Colorectal cancer screening leveling off, 23M not getting tested

After years of steady increase, colorectal cancer screening rates may be leveling off, according to the Centers for Disease Control and Prevention’s (CDC’s) latest “Vital Signs” report released online Nov. 5. The report found that 23 million people between the ages of 50 and 75 years old are not getting the testing recommended by the United States Preventive Services Task Force (USPSTF).

Colorectal cancer (CRC) is the second leading cause of cancer death in the U.S. for men and women. For those who don’t smoke, CRC is the leading cancer killer.

The USPSTF recommends three CRC screening tests that can effectively save lives: colonoscopy, high-sensitivity fecal occult blood test (FOBT), and sigmoidoscopy. About 90 percent of people live five or more years when colorectal cancer is found early through testing.

People who are less likely to get tested are Hispanics, those 50-64 years old, men, American Indian or Alaska natives, those who don’t live in a city, and people with low education and incomes.

According to the CDC, people primarily aren’t getting screened because their doctors never informed them or they didn’t know that they needed to be screened. Two out of three adults who haven’t been tested for CRC have a regular doctor and health insurance that could pay for the test.

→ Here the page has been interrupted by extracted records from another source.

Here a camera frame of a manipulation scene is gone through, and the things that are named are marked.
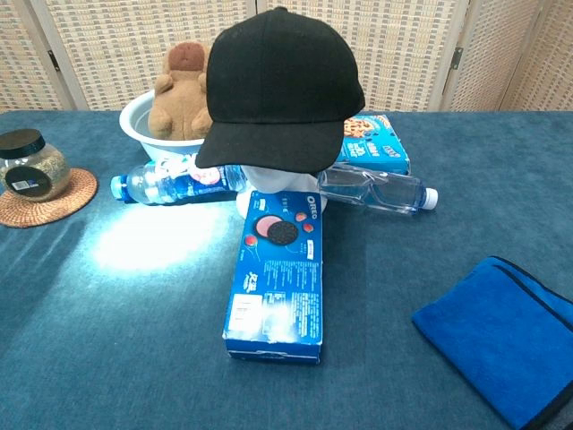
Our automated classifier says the black baseball cap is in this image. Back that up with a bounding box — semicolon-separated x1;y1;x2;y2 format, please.
195;6;367;172

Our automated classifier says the white foam mannequin head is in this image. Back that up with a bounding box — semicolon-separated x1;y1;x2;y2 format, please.
241;164;332;211

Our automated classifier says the blue Oreo cookie box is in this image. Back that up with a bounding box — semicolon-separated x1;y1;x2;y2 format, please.
222;190;324;365

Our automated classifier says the clear plastic water bottle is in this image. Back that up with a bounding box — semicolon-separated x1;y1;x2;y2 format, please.
316;161;439;217

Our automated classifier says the blue chocolate chip cookie box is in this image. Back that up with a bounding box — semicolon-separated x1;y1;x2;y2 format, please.
330;114;412;176

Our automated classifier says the blue labelled drink bottle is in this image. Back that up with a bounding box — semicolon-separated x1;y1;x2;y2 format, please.
110;156;248;206

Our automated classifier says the brown capybara plush toy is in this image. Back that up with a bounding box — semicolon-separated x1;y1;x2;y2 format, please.
148;41;214;141

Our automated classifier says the light blue plastic basin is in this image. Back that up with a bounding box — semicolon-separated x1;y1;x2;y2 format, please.
119;88;211;161

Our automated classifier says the blue velvet tablecloth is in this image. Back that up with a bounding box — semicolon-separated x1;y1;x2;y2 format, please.
0;109;573;430

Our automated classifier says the round woven rattan coaster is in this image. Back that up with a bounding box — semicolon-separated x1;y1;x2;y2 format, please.
0;168;98;229

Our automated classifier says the woven folding screen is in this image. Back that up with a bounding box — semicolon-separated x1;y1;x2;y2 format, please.
0;0;573;113

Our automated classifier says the glass jar with black lid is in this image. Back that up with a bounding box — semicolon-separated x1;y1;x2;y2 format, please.
0;128;72;202

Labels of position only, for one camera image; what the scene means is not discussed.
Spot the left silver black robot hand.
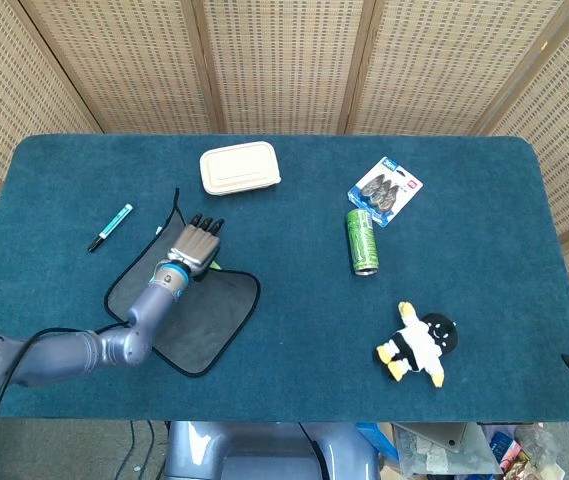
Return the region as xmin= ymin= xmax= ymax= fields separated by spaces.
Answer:
xmin=165 ymin=213 xmax=226 ymax=282

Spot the dark grey cloth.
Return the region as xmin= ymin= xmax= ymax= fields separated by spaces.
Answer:
xmin=104 ymin=187 xmax=262 ymax=378

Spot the green white marker pen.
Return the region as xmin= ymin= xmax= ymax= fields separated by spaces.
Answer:
xmin=87 ymin=203 xmax=134 ymax=253

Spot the beige lidded food container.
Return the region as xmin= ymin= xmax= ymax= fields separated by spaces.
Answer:
xmin=199 ymin=140 xmax=282 ymax=196

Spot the red snack pack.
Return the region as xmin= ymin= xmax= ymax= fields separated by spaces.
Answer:
xmin=498 ymin=439 xmax=531 ymax=474

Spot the blue carpet table cover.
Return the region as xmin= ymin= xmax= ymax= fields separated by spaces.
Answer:
xmin=0 ymin=133 xmax=569 ymax=424

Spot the clear plastic bag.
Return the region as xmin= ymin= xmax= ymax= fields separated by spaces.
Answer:
xmin=396 ymin=424 xmax=504 ymax=476

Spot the green energy drink can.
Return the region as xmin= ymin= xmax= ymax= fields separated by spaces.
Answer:
xmin=346 ymin=208 xmax=381 ymax=277

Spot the black white plush doll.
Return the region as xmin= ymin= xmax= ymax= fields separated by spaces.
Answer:
xmin=375 ymin=300 xmax=461 ymax=389

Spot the woven bamboo screen panel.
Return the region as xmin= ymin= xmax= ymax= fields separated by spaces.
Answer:
xmin=338 ymin=0 xmax=569 ymax=136
xmin=6 ymin=0 xmax=225 ymax=135
xmin=181 ymin=0 xmax=378 ymax=136
xmin=0 ymin=0 xmax=103 ymax=191
xmin=473 ymin=0 xmax=569 ymax=351

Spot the binder clips blister pack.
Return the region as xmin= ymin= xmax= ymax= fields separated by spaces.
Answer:
xmin=347 ymin=156 xmax=424 ymax=229

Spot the grey-blue robot torso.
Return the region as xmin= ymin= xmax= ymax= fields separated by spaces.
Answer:
xmin=162 ymin=421 xmax=380 ymax=480

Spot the blue cardboard box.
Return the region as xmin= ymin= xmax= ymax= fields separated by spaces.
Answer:
xmin=356 ymin=422 xmax=398 ymax=461

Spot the black floor cable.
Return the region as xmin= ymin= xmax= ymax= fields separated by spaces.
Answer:
xmin=116 ymin=421 xmax=138 ymax=480
xmin=144 ymin=421 xmax=158 ymax=480

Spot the black torso cable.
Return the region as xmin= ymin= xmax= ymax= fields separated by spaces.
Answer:
xmin=297 ymin=422 xmax=326 ymax=480

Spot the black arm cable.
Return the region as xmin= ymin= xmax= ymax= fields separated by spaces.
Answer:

Physicians are heavily relied on to offer CRC tests to patients, but the need for testing should be discussed by nurses and other office staff as well, according to the CDC. Doctors often recommend colonoscopy, which is the preferred method for those with a strong family history of CRC, but all three tests are effective for early cancer detection.

There are no major cost differences between the tests, but time frames vary individually. While the FOBT may be somewhat cheaper, it has to be done every year. Colonoscopies should be performed every ten years, and sigmoidoscopies should be done every five.

Ultimately, “the best test is the test that gets done,” said CDC Director Thomas Frieden during a press briefing.

Through the Affordable Care Act, the federal government is expanding insurance coverage of USPSTF recommended CRC tests at no cost to patients. Further support of patient navigators on a national and local level, as well as improving the delivery of preventive services and using patient reminder systems, are several ways suggested by the CDC to raise screening rates in the future.